* _PROBLEM REQUIREMENTS_: Filter the records for "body" and keep each line that has it.

*** SOURCE MATERIAL ***

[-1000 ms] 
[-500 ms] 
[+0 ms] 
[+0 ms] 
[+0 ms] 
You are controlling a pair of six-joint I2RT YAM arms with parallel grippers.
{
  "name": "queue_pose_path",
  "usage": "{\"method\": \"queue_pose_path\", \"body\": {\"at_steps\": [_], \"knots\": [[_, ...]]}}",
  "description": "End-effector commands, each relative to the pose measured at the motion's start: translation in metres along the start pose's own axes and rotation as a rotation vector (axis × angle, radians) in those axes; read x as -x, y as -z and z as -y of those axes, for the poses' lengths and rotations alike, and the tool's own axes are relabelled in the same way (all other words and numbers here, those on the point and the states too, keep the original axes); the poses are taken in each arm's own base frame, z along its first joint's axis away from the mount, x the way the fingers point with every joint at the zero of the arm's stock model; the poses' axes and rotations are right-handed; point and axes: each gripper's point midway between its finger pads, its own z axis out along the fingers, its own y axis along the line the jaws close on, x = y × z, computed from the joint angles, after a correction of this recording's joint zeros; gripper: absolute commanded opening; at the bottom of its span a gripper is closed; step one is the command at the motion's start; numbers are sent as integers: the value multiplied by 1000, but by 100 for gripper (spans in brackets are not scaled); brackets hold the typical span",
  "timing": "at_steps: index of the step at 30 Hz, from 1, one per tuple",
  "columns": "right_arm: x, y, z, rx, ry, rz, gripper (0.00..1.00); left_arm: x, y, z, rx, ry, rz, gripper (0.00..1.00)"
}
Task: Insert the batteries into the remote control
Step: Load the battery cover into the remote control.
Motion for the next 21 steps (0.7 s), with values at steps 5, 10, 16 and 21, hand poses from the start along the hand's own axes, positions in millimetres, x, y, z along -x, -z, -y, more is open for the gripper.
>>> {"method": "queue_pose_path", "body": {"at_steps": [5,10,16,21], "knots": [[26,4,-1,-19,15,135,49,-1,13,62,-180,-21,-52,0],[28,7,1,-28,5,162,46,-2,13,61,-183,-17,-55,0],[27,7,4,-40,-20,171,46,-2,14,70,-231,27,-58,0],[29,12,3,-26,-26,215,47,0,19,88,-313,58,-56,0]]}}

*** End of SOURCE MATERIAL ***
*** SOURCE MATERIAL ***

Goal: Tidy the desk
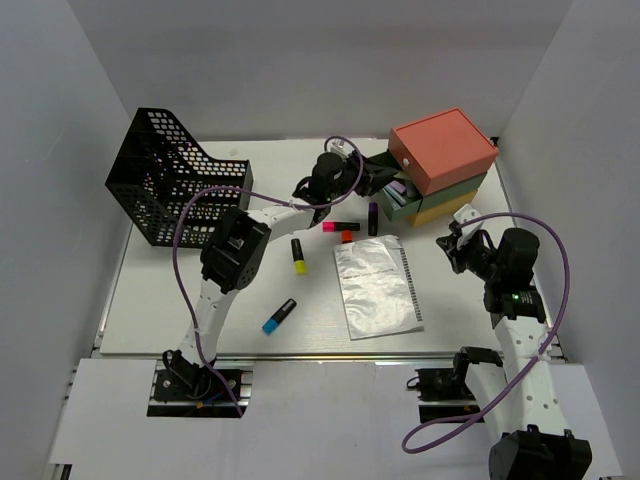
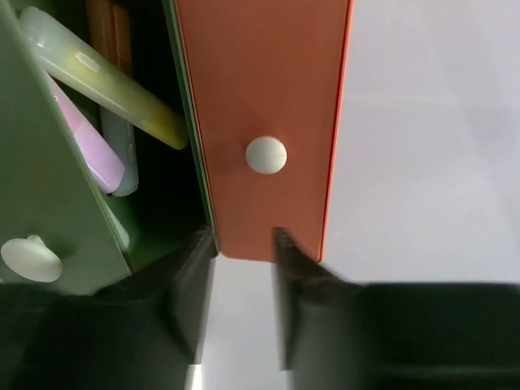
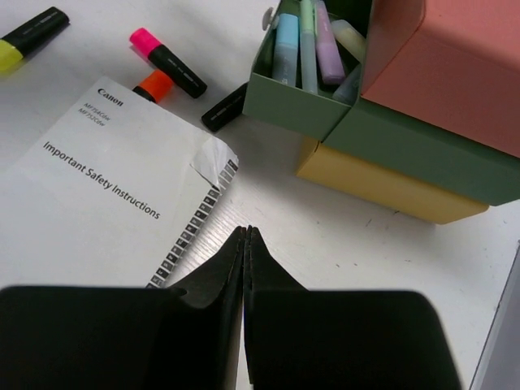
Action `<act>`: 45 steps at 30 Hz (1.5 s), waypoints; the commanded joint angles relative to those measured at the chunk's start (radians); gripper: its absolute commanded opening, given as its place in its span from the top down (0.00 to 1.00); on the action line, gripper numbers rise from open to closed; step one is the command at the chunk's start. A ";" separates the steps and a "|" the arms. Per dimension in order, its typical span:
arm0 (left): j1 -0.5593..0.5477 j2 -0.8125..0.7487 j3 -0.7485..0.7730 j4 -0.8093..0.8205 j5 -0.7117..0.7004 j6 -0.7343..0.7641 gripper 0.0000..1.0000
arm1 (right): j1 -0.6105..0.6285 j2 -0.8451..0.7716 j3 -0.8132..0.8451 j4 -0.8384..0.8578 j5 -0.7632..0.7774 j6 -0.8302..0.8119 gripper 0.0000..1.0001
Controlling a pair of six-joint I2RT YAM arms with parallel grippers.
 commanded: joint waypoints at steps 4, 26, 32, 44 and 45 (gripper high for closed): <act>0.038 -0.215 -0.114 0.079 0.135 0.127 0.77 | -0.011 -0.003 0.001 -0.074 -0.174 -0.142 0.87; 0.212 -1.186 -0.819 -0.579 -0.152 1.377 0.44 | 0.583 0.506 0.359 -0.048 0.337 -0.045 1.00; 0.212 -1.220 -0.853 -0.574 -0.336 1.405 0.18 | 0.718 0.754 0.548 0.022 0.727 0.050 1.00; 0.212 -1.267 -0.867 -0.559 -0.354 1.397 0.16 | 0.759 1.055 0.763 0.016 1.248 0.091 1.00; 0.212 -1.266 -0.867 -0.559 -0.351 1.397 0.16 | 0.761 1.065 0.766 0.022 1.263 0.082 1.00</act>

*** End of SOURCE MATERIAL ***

* _SOLUTION FOR THIS EXERCISE_:
  "usage": "{\"method\": \"queue_pose_path\", \"body\": {\"at_steps\": [_], \"knots\": [[_, ...]]}}",
>>> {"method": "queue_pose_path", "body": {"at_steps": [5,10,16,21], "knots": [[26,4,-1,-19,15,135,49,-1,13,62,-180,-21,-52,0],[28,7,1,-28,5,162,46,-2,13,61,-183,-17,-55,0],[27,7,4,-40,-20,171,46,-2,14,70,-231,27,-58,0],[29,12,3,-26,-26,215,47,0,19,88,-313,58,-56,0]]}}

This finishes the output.